Eine wesentliche, auch rhetorisch zentrale Rolle bei dieser Bestandsaufnahme im Niemandsland des Entgleitens spielt die Negation, das immer wieder aufscheinende „nichts“, in den Häusern, unter Dächern und Betten und in einer Landschaft, in der es „nichts zu sehen“ gibt als die vielen Dinge, die dort „enden“ oder „verschwimmen“, die ein „nur“, „nie“ oder „kein“ als Vorzeichen tragen, einen „grenzstein“ berühren oder in ein „vakuum“ stürzen. Alles in diesen Gedichten ist zerbrechlich, empfindlich, ephemer. Das deutet bereits der Titel „Am morgen ist alles aus glas“ an, der dann zu einem ganzen Metaphernfeld aus Glas und Kälte, Eis und Kristall, Spiegel, Schnee und Gletscherzungen ausgebaut wird.

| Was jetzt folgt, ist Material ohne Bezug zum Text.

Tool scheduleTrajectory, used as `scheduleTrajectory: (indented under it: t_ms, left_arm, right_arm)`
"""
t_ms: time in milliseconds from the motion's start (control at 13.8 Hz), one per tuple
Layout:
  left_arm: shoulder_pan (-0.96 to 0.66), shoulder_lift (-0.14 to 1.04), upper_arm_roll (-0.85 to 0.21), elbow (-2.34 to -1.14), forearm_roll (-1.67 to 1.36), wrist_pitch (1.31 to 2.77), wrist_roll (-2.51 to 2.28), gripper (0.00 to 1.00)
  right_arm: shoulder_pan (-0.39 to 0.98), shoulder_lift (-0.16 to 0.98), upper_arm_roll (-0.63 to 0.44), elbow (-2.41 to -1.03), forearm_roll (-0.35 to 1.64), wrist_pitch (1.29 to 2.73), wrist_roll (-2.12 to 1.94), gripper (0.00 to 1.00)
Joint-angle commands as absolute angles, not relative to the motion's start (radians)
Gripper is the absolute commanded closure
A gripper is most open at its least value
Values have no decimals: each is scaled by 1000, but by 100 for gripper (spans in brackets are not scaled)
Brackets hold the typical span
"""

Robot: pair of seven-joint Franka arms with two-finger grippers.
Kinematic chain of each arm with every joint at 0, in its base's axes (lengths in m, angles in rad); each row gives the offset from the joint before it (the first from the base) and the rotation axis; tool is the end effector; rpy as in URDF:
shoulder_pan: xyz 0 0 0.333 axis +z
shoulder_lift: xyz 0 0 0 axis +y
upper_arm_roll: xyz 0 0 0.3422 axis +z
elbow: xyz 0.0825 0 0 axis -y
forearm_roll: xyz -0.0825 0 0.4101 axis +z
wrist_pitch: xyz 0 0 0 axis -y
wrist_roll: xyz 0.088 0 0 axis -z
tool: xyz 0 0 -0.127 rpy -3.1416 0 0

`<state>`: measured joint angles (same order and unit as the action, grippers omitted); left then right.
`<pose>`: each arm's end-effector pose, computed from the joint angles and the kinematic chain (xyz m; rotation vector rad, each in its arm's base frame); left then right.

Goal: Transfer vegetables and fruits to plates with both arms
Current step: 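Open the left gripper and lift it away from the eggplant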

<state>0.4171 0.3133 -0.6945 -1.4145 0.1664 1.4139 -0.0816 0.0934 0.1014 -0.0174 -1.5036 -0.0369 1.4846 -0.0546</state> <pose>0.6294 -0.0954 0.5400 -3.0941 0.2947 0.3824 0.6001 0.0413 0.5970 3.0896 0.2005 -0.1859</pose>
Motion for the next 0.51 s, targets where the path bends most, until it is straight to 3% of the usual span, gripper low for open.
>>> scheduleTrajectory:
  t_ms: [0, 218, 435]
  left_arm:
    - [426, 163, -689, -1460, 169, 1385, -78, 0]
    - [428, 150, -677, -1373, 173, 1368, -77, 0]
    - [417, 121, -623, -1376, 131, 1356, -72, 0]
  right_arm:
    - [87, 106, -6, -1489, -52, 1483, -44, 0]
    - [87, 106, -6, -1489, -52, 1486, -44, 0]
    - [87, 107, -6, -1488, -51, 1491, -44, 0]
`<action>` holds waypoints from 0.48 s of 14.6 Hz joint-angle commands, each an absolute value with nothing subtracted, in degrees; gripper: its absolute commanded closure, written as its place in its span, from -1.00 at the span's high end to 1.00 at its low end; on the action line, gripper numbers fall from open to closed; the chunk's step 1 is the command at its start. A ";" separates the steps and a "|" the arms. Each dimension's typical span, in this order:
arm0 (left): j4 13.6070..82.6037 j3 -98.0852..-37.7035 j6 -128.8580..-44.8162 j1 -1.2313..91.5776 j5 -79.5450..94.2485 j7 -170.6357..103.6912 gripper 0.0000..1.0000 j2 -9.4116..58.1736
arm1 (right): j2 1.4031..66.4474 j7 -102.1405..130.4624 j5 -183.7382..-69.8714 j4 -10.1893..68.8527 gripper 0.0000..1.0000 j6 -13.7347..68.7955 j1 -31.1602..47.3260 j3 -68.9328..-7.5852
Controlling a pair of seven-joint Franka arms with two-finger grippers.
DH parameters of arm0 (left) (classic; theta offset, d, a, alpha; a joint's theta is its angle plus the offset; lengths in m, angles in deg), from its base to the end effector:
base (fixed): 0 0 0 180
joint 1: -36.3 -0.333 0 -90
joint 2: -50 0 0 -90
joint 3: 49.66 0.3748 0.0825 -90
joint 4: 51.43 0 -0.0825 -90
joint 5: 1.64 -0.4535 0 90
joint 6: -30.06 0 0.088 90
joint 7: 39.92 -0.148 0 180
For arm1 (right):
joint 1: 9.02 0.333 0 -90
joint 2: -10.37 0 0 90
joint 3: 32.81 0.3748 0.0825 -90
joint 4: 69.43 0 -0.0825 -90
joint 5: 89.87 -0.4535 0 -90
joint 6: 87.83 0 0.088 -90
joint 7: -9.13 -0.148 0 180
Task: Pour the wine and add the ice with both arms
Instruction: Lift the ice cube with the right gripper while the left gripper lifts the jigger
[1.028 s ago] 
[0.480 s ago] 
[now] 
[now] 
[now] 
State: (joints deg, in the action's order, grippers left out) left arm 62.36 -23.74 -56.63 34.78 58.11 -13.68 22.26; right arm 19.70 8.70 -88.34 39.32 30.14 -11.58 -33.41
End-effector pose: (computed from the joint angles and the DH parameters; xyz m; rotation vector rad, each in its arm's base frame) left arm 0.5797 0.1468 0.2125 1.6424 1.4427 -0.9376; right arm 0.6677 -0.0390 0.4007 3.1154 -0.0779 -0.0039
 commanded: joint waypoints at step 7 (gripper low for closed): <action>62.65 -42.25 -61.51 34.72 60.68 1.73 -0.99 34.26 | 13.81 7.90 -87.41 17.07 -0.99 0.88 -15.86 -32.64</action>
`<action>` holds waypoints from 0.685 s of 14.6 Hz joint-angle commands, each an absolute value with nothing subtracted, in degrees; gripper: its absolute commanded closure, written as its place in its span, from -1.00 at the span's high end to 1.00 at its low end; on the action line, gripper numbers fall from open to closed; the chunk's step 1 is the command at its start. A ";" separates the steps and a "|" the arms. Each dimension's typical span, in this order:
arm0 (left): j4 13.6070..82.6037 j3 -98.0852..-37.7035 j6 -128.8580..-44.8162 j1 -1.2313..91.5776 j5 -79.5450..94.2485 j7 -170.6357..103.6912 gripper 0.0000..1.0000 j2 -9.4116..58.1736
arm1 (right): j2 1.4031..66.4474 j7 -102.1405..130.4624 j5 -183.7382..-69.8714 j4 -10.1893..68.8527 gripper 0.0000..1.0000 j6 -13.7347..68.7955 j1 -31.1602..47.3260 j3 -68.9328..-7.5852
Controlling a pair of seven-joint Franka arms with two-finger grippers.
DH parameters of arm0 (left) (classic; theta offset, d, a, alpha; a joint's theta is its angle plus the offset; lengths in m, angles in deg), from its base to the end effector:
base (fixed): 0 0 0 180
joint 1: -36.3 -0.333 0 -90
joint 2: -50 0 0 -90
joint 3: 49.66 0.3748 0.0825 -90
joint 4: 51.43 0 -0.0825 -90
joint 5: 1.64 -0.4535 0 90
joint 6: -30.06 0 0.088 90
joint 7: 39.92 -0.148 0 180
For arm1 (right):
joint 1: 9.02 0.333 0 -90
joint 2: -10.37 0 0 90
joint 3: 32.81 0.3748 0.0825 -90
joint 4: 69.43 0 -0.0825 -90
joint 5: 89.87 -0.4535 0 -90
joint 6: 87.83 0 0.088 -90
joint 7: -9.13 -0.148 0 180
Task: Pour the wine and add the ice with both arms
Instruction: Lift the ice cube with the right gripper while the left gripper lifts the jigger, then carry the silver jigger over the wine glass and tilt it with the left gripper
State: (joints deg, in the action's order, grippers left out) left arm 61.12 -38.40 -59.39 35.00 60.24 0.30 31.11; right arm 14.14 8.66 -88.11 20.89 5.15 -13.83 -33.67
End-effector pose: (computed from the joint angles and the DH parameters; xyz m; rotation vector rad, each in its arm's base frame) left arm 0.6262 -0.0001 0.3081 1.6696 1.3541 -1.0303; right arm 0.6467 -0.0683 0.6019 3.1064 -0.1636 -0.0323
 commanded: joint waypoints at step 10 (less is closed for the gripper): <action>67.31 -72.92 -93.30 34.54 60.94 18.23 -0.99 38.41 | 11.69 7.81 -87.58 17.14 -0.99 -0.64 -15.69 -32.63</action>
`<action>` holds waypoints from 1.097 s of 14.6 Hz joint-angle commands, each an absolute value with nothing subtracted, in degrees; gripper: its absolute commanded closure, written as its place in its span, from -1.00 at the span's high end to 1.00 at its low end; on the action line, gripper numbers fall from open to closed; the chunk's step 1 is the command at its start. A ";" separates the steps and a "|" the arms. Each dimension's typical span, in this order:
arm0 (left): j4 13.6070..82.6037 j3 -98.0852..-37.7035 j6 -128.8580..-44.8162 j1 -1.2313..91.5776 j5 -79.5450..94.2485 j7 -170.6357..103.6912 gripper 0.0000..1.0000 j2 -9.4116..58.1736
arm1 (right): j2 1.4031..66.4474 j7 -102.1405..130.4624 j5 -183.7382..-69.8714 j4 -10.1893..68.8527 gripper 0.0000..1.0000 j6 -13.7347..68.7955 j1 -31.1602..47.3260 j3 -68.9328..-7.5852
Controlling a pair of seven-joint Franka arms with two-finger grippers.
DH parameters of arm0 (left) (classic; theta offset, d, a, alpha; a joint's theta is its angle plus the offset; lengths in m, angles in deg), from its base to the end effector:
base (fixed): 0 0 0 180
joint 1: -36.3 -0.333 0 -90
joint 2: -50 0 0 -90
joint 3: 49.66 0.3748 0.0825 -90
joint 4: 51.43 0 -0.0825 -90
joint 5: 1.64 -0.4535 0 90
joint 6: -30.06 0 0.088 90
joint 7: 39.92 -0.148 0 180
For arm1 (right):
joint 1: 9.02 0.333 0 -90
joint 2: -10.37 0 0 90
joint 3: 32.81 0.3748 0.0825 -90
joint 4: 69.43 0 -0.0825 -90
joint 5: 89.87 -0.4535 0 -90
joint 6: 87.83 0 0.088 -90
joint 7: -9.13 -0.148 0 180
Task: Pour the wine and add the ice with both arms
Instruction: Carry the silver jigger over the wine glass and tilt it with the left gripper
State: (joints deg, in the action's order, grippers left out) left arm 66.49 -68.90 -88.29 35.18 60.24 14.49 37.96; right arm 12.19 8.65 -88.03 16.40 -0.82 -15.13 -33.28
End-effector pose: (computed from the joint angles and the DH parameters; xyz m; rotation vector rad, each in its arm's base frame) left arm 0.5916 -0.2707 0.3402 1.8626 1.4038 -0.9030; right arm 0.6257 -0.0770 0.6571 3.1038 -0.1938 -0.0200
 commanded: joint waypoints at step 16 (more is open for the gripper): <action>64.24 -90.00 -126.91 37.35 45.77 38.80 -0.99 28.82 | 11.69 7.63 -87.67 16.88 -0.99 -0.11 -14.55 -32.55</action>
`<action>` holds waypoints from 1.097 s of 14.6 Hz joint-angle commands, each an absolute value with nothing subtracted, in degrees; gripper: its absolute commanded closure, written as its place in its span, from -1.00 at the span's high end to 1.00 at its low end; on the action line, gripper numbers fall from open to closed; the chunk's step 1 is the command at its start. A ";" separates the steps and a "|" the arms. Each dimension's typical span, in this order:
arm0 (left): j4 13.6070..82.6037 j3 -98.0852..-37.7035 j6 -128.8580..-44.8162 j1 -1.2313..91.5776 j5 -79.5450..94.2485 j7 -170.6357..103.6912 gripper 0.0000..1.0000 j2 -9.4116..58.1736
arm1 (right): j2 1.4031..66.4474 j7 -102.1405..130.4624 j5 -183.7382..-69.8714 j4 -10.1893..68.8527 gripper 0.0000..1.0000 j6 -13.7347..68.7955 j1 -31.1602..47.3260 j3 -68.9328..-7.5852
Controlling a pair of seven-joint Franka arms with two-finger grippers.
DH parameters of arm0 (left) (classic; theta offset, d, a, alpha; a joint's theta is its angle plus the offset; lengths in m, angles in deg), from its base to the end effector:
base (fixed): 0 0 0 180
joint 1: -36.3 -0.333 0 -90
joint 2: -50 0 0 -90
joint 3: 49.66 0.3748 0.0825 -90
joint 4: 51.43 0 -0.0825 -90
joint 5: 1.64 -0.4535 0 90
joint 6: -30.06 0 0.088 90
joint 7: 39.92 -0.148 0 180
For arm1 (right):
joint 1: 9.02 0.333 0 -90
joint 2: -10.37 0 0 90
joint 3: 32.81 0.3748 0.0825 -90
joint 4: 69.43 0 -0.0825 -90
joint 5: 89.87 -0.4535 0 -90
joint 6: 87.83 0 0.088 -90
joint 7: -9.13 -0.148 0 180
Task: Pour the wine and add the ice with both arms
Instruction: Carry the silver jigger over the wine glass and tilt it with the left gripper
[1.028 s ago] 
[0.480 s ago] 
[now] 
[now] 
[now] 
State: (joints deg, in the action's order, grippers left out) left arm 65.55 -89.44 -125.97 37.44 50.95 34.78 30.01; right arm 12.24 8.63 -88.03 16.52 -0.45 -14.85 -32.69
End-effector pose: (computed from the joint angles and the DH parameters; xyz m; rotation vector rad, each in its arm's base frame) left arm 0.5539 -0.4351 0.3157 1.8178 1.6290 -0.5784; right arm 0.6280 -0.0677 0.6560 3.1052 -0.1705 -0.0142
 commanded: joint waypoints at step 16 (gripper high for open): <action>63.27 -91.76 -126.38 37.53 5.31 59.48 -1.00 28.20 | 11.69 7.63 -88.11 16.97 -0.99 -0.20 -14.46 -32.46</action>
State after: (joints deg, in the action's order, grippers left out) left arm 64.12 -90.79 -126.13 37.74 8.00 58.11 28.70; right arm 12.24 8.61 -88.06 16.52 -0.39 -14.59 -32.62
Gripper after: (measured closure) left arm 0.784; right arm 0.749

Die Vereisung und Erstarrung der Welt geht einher mit der Verwesung und dem Zerfall der Körper, der „ödnis zwischen den beinen“, dem „grauen ding“ im dementen Hirn, dem „veitstanz in der schlinge“ des Selbstmörders.
Vor gewissen, allzu abgegriffenen poetologischen Topoi sollte man sich allerdings hüten, wenn man so gut ist wie Schwarz. Denn wenn es in einem der Gedichte aus dem Kapitel „ich komme aus den wäldern“ heißt: „an diesem ort verlieren sich stimmen verschwinden wege/ von uns wird nichts bleiben außer dieses gedicht/ im kopf des anderen“, dann wünscht man sich augenblicklich die kräftige Gegenständlichkeit anderer Verse zurück, in denen Formulierungen wie „ein augenblick vernarbt von licht“ oder „du schläfst jetzt traumlos ohne takt“ den Assoziationsraum dieser wunderbar berührenden Gedichte in all seiner Höhe und Tiefe erahnen lassen.